The OP mentions that many of the " Old Catalogues " show Iron Bolsters . What years were those old catalogues ??? The reason that I am asking is that I would like to know when some of the manufactures stopped using Integral Bolsters .

Some nice info there Mr. Primble and the knife made by Chris Montgomery is really something as are the old Robeson and Turner !!!! Do either of those old ones have integral bolster ???

Harry

Harry - thank you. I have catalogs from 1908, 1911, into the 1930's and they continued to refer to iron bolsters and liners. As far as integral bolsters, I know that Gardner made some integral bolstered Barlows in 1876 and thereafter. Charlie C. has a Gardner with the integral bolsters. The Gardner I have came a bit later I suspect and had iron bolsters and liners, however, not integral. There may have been a few other American companies using integral bolsters as late as the late eighteen hundreds, however, not many or any after that era, which I can think of. The early Sheffield Barlows used integral bolsters first and it continued on for a while, as immigrant cutlers came to the U.S.

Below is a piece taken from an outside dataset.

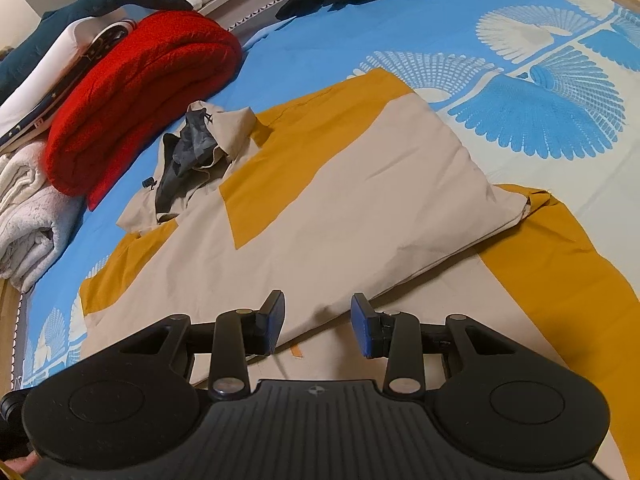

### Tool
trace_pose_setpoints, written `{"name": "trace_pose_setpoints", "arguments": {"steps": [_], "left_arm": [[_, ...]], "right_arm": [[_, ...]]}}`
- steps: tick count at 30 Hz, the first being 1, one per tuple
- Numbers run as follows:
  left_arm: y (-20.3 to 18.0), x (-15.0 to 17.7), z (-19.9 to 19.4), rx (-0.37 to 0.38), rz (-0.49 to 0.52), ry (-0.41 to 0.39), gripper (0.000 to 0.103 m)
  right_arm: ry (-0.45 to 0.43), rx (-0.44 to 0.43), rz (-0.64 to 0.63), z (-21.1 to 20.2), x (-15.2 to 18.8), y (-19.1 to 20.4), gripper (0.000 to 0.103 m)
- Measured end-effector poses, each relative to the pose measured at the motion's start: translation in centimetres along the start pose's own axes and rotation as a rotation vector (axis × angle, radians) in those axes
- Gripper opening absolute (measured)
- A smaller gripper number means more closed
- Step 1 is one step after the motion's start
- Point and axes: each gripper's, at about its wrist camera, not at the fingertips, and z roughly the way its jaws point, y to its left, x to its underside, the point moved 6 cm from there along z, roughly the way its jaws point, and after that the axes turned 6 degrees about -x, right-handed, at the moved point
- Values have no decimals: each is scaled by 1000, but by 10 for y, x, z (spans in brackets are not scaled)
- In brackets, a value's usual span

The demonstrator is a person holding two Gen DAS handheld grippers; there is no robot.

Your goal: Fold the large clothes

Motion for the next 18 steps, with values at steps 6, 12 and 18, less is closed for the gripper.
{"name": "trace_pose_setpoints", "arguments": {"steps": [6, 12, 18], "left_arm": [[-7, -4, -8, -2, 57, -42, 14], [-11, -5, -11, -3, 81, -57, 14], [-16, -7, -17, 5, 101, -70, 14]], "right_arm": [[-6, 2, 5, -1, -1, 0, 39], [-9, 1, 1, -3, -1, -1, 39], [-19, 3, -1, -6, -4, -1, 39]]}}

Charlie or Mr. Jack would be more of an authority on the time frame of integral bolsters. ;)
 
The OP might have had steel as opposed to Nickel silver liners and bolsters in mind ? If so the 38s me and Charlie had made were all steel and the TCs are also. GEC has had other all steel patterns before. I believe all or most of the Sunfish were.They are a sturdier knife.

Agreed - the JBF Champlin Eureka Jacks of 2013 were all steel and made by GEC - I tend to like the all steel construction much better.